> **Data excerpts**
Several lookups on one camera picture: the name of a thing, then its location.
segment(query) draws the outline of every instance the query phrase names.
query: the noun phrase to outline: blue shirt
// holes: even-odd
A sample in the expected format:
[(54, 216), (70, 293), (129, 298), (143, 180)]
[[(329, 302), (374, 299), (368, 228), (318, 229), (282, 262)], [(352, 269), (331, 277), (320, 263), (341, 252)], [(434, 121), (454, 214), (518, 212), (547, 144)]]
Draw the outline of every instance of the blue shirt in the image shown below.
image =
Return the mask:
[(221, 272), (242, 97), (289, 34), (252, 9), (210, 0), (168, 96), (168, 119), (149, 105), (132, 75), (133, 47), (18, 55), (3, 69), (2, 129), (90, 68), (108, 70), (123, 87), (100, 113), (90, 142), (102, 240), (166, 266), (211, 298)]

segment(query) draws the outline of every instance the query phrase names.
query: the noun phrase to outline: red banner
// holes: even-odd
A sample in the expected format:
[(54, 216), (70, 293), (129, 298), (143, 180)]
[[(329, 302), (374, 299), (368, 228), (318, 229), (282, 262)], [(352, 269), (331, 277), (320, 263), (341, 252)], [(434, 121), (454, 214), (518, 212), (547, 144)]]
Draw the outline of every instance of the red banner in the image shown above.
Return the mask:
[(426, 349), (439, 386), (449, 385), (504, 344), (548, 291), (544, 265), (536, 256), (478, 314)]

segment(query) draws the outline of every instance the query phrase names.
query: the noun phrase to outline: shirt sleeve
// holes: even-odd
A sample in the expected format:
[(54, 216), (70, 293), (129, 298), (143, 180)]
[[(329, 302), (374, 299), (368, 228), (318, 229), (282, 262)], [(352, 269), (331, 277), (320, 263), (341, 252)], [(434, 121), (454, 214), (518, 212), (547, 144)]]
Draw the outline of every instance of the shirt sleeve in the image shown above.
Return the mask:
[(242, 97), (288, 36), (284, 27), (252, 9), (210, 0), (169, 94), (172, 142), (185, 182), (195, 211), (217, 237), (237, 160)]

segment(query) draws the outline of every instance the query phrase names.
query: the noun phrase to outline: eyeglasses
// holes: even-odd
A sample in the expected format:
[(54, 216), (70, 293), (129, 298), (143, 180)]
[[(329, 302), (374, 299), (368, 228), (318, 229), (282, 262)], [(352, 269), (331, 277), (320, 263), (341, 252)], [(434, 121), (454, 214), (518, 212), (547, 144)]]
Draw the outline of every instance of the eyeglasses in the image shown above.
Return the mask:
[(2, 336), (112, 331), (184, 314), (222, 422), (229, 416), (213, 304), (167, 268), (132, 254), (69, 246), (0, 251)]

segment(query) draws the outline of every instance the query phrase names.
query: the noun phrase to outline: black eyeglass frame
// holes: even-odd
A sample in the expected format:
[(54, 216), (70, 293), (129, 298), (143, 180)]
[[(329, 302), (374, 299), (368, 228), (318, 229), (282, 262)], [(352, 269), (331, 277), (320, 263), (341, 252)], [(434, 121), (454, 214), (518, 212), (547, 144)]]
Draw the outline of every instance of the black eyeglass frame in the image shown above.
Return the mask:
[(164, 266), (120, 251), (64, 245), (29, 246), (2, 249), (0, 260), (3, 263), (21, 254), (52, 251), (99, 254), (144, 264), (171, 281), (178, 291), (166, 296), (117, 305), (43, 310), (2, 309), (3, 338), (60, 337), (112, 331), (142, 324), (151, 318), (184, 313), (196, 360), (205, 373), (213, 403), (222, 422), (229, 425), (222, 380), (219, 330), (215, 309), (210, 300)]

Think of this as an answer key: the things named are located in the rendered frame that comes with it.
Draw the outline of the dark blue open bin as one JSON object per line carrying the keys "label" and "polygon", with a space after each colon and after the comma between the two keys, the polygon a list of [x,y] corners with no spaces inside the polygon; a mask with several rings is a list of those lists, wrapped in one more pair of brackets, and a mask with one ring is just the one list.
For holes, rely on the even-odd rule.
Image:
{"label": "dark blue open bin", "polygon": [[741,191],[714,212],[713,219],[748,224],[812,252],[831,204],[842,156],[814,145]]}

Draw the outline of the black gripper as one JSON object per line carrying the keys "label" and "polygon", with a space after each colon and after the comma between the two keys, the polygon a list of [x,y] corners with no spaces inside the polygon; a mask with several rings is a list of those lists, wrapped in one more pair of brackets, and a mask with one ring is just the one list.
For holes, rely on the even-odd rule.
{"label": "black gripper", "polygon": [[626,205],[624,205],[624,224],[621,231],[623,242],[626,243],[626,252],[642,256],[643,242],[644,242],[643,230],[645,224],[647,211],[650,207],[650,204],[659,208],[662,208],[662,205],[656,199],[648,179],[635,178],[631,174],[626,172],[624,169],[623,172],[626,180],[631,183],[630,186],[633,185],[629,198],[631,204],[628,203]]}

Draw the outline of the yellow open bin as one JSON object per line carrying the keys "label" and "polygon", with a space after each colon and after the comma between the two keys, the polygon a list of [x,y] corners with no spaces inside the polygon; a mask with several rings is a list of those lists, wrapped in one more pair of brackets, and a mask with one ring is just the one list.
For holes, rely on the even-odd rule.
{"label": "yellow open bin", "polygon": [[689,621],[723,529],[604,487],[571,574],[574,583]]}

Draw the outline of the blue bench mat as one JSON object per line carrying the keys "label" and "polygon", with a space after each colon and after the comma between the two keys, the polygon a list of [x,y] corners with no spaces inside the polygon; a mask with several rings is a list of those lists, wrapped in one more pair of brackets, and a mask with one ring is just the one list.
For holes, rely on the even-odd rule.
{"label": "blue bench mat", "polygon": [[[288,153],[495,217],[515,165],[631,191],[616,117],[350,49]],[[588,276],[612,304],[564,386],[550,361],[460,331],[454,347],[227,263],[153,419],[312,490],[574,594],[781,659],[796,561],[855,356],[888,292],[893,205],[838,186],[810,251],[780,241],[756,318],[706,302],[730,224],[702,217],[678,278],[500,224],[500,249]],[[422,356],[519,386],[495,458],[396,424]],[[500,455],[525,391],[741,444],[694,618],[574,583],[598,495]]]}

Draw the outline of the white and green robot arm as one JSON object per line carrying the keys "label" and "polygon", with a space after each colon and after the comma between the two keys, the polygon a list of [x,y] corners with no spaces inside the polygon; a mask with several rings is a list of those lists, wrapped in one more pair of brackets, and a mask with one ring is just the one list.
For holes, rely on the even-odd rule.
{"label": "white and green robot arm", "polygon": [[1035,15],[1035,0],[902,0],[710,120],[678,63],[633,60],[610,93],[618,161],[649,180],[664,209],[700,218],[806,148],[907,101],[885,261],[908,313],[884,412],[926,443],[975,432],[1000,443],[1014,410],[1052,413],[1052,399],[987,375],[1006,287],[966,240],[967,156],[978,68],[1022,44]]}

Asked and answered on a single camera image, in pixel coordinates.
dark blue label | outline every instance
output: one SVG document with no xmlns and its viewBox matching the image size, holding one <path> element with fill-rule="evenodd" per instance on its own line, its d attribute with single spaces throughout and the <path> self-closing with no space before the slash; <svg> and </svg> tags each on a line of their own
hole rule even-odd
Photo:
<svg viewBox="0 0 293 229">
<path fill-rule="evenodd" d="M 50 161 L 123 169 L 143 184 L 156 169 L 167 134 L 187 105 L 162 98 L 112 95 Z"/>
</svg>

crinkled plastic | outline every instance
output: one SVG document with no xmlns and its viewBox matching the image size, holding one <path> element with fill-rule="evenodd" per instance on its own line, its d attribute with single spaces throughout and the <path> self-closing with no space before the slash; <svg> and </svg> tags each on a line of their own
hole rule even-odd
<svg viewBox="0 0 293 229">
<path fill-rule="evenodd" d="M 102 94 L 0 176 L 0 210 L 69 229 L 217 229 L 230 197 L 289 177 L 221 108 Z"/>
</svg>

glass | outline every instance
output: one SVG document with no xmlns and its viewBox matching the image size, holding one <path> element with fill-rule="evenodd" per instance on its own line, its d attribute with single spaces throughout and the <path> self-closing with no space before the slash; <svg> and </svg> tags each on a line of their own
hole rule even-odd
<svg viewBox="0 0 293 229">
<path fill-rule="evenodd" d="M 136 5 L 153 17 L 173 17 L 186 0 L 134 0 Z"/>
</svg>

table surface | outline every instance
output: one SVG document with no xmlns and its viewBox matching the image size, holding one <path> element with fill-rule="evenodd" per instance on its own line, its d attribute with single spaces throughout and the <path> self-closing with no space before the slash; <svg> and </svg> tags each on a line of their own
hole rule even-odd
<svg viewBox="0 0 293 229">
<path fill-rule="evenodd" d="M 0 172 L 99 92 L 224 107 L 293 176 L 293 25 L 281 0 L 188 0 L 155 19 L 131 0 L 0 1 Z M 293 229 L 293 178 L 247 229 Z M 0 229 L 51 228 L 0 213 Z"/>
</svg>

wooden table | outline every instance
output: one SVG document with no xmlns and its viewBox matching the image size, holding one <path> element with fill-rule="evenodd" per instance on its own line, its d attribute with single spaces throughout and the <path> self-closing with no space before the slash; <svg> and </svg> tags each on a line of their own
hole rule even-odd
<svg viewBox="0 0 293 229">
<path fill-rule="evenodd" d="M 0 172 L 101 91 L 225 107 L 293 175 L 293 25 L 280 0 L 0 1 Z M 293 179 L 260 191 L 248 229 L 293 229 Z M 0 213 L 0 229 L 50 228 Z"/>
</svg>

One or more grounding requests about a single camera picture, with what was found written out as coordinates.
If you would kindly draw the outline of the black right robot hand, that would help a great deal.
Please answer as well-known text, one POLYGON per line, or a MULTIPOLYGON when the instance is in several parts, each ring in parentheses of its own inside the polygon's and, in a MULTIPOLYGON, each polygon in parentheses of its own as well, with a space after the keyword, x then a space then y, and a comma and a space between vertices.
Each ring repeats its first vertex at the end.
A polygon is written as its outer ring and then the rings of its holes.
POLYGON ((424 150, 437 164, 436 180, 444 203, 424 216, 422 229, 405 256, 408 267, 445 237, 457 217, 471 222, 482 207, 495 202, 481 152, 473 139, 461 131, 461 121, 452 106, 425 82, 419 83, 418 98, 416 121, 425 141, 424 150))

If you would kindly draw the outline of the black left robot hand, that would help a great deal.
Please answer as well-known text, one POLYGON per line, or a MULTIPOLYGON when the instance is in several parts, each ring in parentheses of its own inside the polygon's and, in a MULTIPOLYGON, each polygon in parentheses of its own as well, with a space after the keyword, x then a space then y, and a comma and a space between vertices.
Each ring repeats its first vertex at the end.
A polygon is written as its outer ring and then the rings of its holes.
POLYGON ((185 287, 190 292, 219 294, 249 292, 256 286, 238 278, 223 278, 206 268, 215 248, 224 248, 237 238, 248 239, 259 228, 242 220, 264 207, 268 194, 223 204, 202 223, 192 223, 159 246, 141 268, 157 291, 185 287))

> **About this exercise**
For each line of the material that contains "picture", return a copy.

> **Answer to the exercise**
Several lookups on one camera picture: the name of a thing, then its location.
One or more grounding requests about a single camera picture, with what was found written out as coordinates.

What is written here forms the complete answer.